Tuesday, October 9, 2007

The Metaphor by Louis Untermeyer

I have a ten year old in the house learning the elements of language, so this passage seemed especially pertinent when I came across it.

The metaphor is something more than an amusing literary device; it is a continual play of wit, an illuminating double entendre, a nimble magic in which writer and reader conspire to escape reality. Perhaps"escape" is the wrong word - the play of metaphor acts to enrich reality, even to heighten it. The average reader enjoys its intensification so much that he cannot help employing it. "My heart leaps," he says, knowing quite well that it contracts and expands quietly within the pericardium. Or, he declares still more mendaciously but earnestly, "my heart stopod still." Even while he scorns poetry, the ordinary man helps himself to its properties and symbols; his daily life is unthinkable without metaphor.
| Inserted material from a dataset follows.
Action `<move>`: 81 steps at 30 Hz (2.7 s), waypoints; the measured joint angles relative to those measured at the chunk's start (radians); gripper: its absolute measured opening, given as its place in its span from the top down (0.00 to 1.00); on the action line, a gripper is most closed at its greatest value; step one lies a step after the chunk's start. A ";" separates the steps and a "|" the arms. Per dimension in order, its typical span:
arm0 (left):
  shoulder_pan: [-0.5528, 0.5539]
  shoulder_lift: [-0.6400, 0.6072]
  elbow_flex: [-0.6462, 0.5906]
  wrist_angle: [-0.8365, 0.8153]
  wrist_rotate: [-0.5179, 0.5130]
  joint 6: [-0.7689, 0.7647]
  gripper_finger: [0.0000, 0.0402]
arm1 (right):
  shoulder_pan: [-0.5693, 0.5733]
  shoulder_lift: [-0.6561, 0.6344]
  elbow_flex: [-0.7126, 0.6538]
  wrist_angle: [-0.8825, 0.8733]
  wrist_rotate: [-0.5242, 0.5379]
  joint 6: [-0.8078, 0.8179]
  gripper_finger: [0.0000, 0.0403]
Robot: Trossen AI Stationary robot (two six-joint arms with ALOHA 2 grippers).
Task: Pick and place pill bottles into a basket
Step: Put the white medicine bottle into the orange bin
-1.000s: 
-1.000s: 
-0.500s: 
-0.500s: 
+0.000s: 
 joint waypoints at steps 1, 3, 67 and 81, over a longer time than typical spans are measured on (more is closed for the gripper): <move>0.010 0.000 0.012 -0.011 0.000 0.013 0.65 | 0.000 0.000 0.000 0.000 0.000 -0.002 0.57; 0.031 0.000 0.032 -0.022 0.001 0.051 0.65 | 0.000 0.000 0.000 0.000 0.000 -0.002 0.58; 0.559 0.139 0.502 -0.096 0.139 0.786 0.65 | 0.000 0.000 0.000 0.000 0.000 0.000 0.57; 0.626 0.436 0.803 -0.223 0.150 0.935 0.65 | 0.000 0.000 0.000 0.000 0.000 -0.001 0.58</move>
Having "slept like a log," he gets up in the morning "fresh as a daisy" or "fit as a fiddle"; he "wolfs down" breakfast, "hungry as a bear," with his wife, who has a "tongue like vinegar," but "a heart of gold." He gets into his car, which "eats up the miles," steps on the gas, and, as it "purrs" along through the "hum" of the traffic, he reaches his office where he is "as busy as a one-armed paper-hanger with the hives." Life, for the average man, is not "a bed of roses," his competitor is "sly as a fox" and his own clerks are "slow as molasses in January." But "the day's grind" is finally done and, though it is "raining cats and dogs," he arrives home "happy as a lark."